** What you are asked to do **
The listing below holds a line with "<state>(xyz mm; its" and a line with "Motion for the". Reproduce those two lines exactly, plus everything between them.

*** Opening Data ***

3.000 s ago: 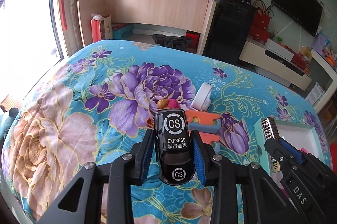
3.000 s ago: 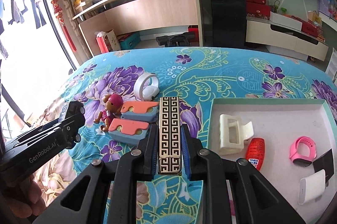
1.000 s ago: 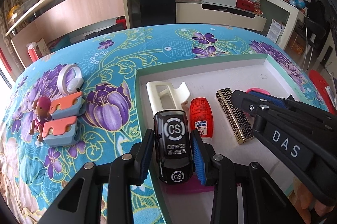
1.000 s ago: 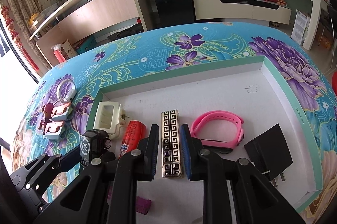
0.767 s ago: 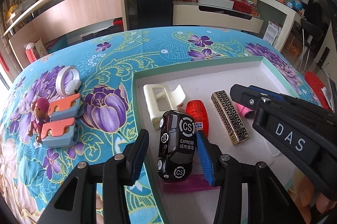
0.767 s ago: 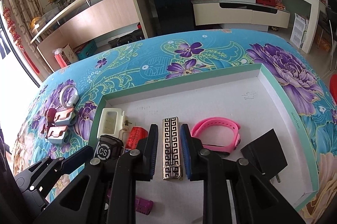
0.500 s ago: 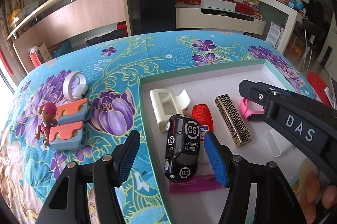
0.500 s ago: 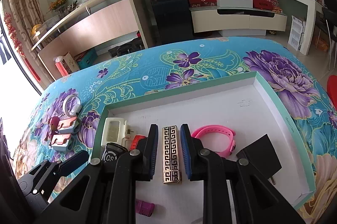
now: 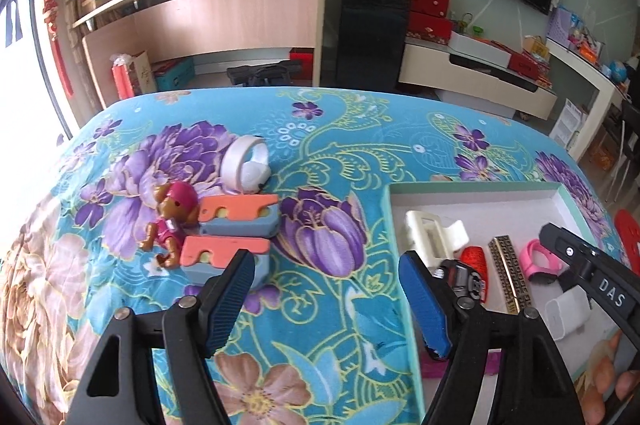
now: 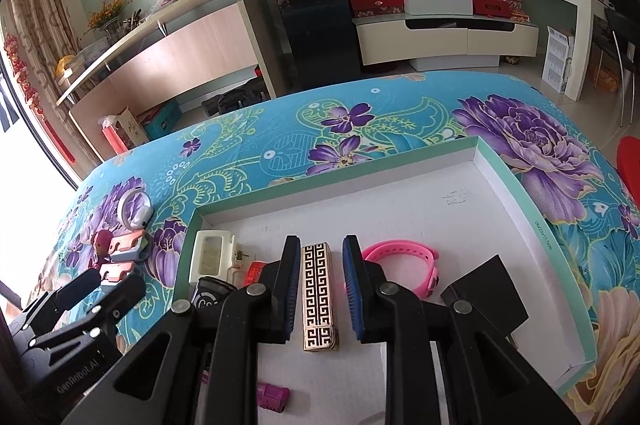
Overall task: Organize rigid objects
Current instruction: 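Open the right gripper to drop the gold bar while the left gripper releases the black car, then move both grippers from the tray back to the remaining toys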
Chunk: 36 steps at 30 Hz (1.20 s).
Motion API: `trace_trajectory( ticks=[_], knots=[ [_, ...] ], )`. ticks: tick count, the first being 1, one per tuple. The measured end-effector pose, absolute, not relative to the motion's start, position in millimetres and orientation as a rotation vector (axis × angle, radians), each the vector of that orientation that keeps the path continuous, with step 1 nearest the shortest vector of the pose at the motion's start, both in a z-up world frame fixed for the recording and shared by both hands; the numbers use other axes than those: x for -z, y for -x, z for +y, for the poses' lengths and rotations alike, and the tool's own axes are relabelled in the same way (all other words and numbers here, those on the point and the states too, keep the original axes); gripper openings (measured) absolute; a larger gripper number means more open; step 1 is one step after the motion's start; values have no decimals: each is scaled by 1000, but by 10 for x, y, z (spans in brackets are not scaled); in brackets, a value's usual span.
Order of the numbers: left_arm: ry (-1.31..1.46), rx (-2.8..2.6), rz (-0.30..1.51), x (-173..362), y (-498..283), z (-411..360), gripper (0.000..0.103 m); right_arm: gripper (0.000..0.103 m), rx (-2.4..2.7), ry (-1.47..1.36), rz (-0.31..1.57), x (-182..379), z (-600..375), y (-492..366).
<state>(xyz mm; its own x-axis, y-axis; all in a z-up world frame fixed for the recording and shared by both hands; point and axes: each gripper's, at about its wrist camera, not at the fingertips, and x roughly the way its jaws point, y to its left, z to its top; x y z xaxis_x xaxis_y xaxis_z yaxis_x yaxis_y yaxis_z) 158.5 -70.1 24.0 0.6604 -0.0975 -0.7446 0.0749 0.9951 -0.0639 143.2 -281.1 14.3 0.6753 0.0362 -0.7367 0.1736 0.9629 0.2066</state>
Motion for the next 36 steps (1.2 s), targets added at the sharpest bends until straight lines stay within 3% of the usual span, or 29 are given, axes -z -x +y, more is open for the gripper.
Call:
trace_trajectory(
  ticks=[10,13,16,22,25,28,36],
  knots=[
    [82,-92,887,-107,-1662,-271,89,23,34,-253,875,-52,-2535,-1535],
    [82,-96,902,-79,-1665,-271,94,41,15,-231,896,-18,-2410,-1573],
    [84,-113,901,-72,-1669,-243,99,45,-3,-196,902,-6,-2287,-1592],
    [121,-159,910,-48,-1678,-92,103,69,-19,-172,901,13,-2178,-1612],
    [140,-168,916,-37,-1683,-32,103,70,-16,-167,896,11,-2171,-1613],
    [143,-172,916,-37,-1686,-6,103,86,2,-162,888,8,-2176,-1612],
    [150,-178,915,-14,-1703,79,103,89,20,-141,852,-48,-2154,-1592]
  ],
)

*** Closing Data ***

** Reply **
<state>(xyz mm; its own x-axis, y-axis; all in a z-up world frame fixed for the recording and shared by both hands; point and axes: each gripper's, at about its wrist camera, not at the fingertips, and x roughly the way its jaws point, y to its left, z to its top; x y z xaxis_x xaxis_y xaxis_z yaxis_x yaxis_y yaxis_z) 158.5 -70.1 24.0 0.6604 -0.0975 -0.7446 0.0749 0.9951 -0.0639 143.2 -281.1 14.3 0.6753 0.0362 -0.7367 0.1736 0.9629 0.2066</state>
Motion for the next 36 steps (1.2 s), targets added at the sharpest bends until straight lines stay within 3% of the usual span, or 29 are given, axes -z -x +y, more is open for the gripper.

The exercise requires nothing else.